Calculator
Example Data Table
| Position | Value | Median split | Run note |
|---|---|---|---|
| 1 | 12 | Below | Run 1 starts |
| 2 | 15 | Above | Run 2 starts |
| 3 | 9 | Below | Run 3 starts |
| 4 | 18 | Above | Run 4 starts |
| 5 | 21 | Above | Same run continues |
Formula Used
The null hypothesis says the ordered sequence is random.
Let n1 be the count of group A values.
Let n2 be the count of group B values.
Let n = n1 + n2.
Expected runs: μR = 1 + (2n1n2 / n).
Variance: σ²R = [2n1n2(2n1n2 − n)] / [n²(n − 1)].
Z score: z = (R − μR) / σR.
With correction, 0.5 is adjusted toward the mean.
How to Use This Calculator
- Enter values in their original order.
- Choose numeric mode or two-category mode.
- Select median, mean, or custom cutoff for numbers.
- Choose tie handling near the cutoff.
- Select a test direction and alpha level.
- Press the calculate button.
- Review runs, z score, p value, and decision.

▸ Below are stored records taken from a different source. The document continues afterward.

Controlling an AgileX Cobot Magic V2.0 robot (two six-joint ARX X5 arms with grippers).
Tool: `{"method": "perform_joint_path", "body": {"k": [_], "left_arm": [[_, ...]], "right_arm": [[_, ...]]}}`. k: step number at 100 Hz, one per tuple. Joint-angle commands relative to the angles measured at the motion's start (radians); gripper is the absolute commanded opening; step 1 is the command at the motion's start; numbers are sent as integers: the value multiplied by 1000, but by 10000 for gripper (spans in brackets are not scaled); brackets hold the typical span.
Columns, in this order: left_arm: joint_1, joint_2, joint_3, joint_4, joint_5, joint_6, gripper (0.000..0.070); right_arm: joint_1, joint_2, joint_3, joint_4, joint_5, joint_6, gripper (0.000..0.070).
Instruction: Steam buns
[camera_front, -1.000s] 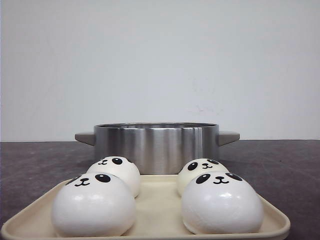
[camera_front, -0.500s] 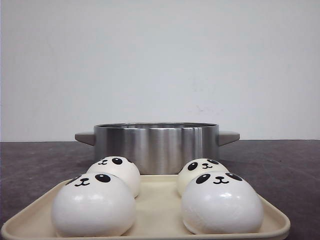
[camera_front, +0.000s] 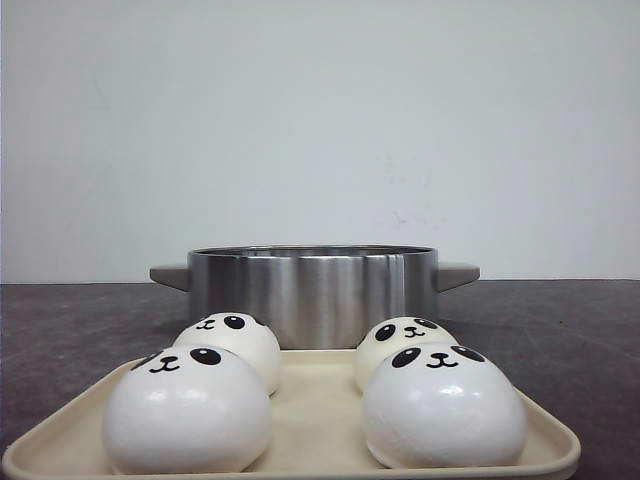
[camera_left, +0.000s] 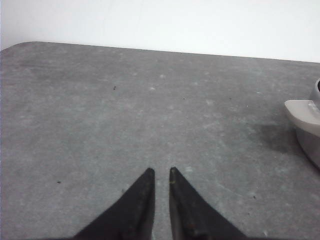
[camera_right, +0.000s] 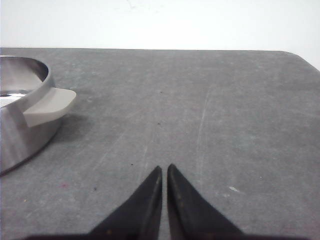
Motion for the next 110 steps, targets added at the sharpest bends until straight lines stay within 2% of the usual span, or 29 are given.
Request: {"method": "perform_joint_path", "body": {"k": [1,30,52,110], "left_arm": [[1,-1,-18,-6,-2,-4,26],[-1,-1,-18,-6,-2,-4,27],[-61,1,-18,-6,2,-4,26],[-61,0,-18,-6,2,-4,27]], "right_arm": [[3,0,-4,13,0,1,12],[3,0,-4,13,0,1,12],[3,0,-4,13,0,1,12],[3,0,-4,13,0,1,12]]}}
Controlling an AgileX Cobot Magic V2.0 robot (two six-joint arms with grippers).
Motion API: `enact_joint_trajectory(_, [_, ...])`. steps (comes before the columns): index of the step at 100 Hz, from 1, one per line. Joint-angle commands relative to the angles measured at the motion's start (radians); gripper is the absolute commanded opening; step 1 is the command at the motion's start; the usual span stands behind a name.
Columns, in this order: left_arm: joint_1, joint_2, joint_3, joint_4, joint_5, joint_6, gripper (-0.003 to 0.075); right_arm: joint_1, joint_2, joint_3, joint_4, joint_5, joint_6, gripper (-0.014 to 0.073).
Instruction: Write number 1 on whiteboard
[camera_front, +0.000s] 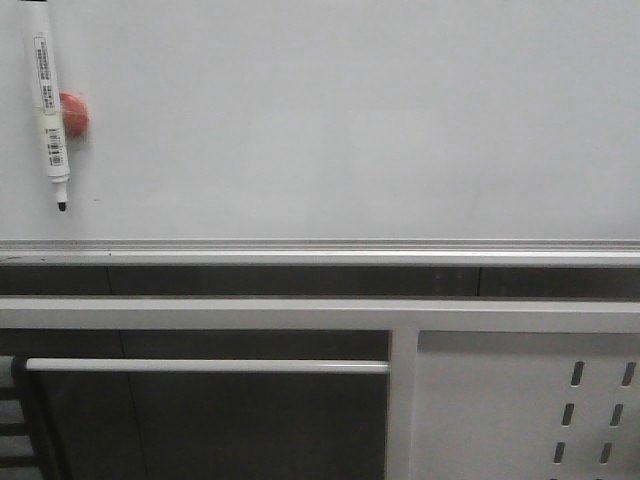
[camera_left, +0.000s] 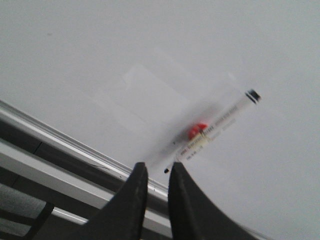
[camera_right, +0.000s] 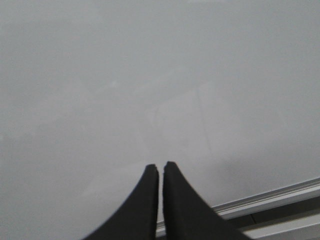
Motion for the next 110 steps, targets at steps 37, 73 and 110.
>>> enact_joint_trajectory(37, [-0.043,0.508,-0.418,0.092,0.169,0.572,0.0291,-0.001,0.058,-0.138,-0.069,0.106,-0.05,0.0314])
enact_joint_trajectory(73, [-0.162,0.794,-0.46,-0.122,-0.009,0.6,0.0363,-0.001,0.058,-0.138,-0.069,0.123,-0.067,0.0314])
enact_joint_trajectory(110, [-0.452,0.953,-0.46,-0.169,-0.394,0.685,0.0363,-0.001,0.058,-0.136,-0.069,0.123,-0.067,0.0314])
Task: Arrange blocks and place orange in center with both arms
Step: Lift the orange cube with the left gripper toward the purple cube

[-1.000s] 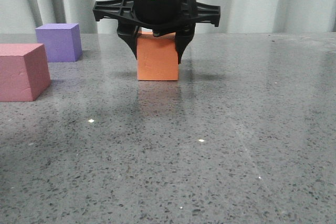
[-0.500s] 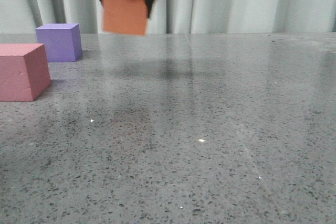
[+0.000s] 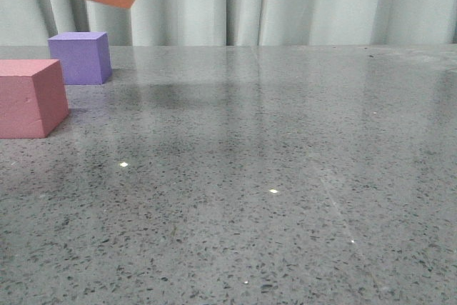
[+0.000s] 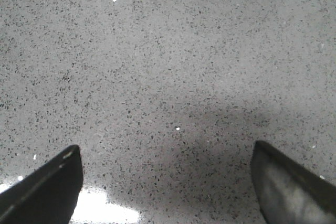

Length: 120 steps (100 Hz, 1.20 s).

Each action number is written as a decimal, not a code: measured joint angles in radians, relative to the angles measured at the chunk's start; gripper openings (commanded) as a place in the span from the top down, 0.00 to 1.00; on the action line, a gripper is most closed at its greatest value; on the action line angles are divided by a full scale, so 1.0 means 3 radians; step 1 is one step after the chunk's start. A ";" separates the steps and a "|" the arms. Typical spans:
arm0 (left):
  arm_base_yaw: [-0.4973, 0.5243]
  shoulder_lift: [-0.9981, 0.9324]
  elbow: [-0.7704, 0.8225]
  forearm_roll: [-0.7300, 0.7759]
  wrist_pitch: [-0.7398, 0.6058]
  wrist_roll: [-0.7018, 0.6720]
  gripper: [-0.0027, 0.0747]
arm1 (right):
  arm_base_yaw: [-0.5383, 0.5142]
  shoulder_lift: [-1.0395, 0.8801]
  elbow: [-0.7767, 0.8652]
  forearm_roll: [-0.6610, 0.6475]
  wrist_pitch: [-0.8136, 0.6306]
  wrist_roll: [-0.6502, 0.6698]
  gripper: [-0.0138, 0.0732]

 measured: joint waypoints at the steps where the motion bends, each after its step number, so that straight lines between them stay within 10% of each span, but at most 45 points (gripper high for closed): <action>1: 0.0014 -0.0008 0.0033 0.0000 -0.0020 0.0000 0.99 | 0.0000 0.0000 0.0000 0.0000 0.0000 0.0000 0.11; 54: 0.0787 -0.0554 0.0853 -0.0536 -0.0802 0.0181 0.99 | 0.0000 0.0000 0.0000 0.0000 0.0000 0.0000 0.11; 120: 0.0847 -0.0512 0.0962 -0.0628 -0.1128 0.0239 0.99 | 0.0000 0.0000 0.0000 0.0000 0.0032 0.0000 0.11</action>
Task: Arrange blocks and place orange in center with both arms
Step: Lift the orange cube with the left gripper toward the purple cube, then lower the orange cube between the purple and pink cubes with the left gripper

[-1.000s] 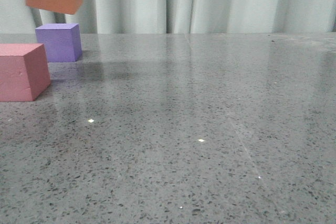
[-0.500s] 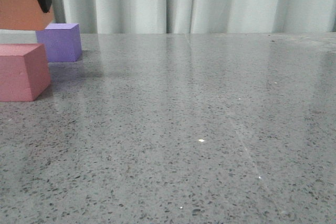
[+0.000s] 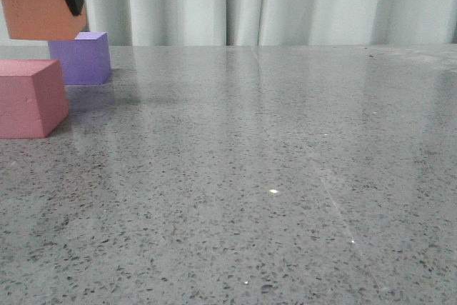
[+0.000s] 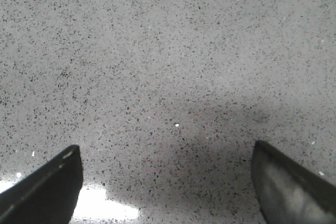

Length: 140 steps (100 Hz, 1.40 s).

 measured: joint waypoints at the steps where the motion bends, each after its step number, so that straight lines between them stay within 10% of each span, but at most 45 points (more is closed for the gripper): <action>1: 0.0000 0.0001 0.0007 0.0000 0.0000 0.0000 0.99 | 0.0000 0.0000 0.0000 0.0000 0.0000 0.0000 0.11; 140: 0.0179 0.0346 0.0201 -0.0035 -0.0412 0.0010 0.99 | 0.0000 0.0000 0.0000 0.0000 0.0007 0.0000 0.11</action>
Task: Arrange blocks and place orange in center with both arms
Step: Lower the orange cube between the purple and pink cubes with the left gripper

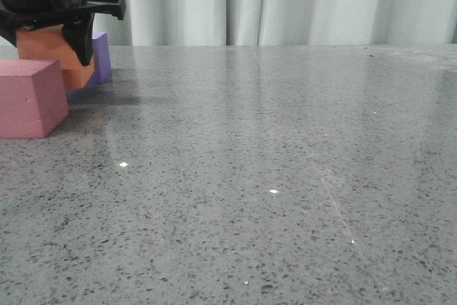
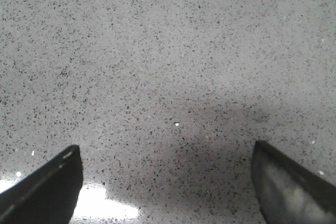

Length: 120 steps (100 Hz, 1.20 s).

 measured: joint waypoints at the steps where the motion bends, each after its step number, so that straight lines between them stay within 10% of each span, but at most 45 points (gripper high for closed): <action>1: 0.0000 0.0004 0.0000 0.0000 -0.0010 0.0000 0.99 | 0.0000 0.0000 0.0000 0.0000 0.0000 0.0000 0.11; 120: 0.0020 0.0163 0.0005 0.0000 -0.0100 0.0093 0.99 | 0.0000 0.0000 0.0000 0.0000 0.0001 0.0000 0.11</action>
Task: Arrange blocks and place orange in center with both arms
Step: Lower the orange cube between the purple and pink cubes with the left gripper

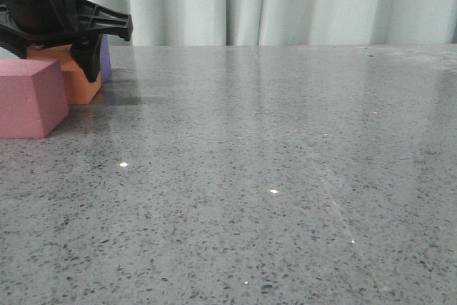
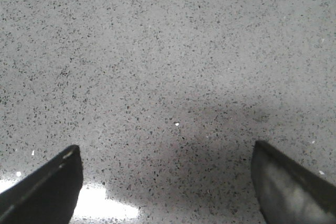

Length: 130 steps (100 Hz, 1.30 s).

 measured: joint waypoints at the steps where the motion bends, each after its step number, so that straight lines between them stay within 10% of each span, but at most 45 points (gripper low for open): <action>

- Download CSV or PDF for records.
Runs Test for Randomness Guide
What the Test Checks
A runs test checks whether a sequence looks random. It studies the order of two groups. The groups may be heads and tails. They may also be values above and below a median. A run is a block of matching labels. For example, A A B B A has three runs. The test compares observed runs with the expected number under randomness. Too few runs may show clustering. Too many runs may show switching or alternation. This calculator helps you inspect both cases.
When to Use It
Use the tool when order matters. It is helpful for coin tosses, pass fail records, signs in residuals, quality checks, or market direction lists. Numeric data can be split by mean, median, or a custom cutoff. Categorical data can be tested directly when it has two labels. Ties can be removed or assigned. Removing ties is usually cleaner near the cutoff.
Reading the Result
The result includes group counts, observed runs, expected runs, variance, z score, p value, and decision. The z score shows how far the observed count is from the random expectation. The p value measures how unusual the result is. A small p value means the order is less consistent with randomness. It does not prove a cause. It only flags a pattern worth checking.
Choosing the Test Direction
A two sided test detects either clustering or excessive alternation. A left tailed test focuses on too few runs. A right tailed test focuses on too many runs. Choose alpha before reading the result. Common alpha values are 0.05 or 0.01. Use stricter alpha when false alarms are costly.
Good Data Practice
Good input quality matters. Keep the original order. Do not sort the data. Remove irrelevant records before testing. Make sure the two groups are meaningful. For small samples, the normal approximation can be rough. Treat borderline results with care. Use the CSV and PDF exports to save the full calculation. Then compare it with charts, domain knowledge, and any planned follow up test.
Important Limits
The method is simple, but interpretation needs context. Seasonal effects can create runs. Machine drift can create runs. Human scheduling can create runs. Random sources can also produce strange streaks. Review sample size, labels, and collection rules before changing a process. Repeat testing may need adjusted significance levels.
FAQs
What is a run?
A run is a continuous block of the same group. In A A B A A, there are three runs because the label changes twice.
What does the null hypothesis mean?
The null hypothesis says the sequence order is random. The test checks whether the observed number of runs is unusual under that assumption.
When should I use median splitting?
Use median splitting when numeric values need two balanced groups. It is common because it is less affected by extreme values.
What do too few runs suggest?
Too few runs may suggest clustering. Similar values appear together more often than expected under random ordering.
What do too many runs suggest?
Too many runs may suggest alternation. The sequence switches between groups more often than expected by chance.
Should I remove ties?
Removing ties is often preferred when values equal the cutoff. It avoids forcing neutral values into either group.
What alpha level should I choose?
Common choices are 0.05 and 0.01. Choose alpha before testing. Use lower alpha when false alerts are costly.
Can this prove data is random?
No. It can only test one type of ordering pattern. Use it with plots, context, and other checks.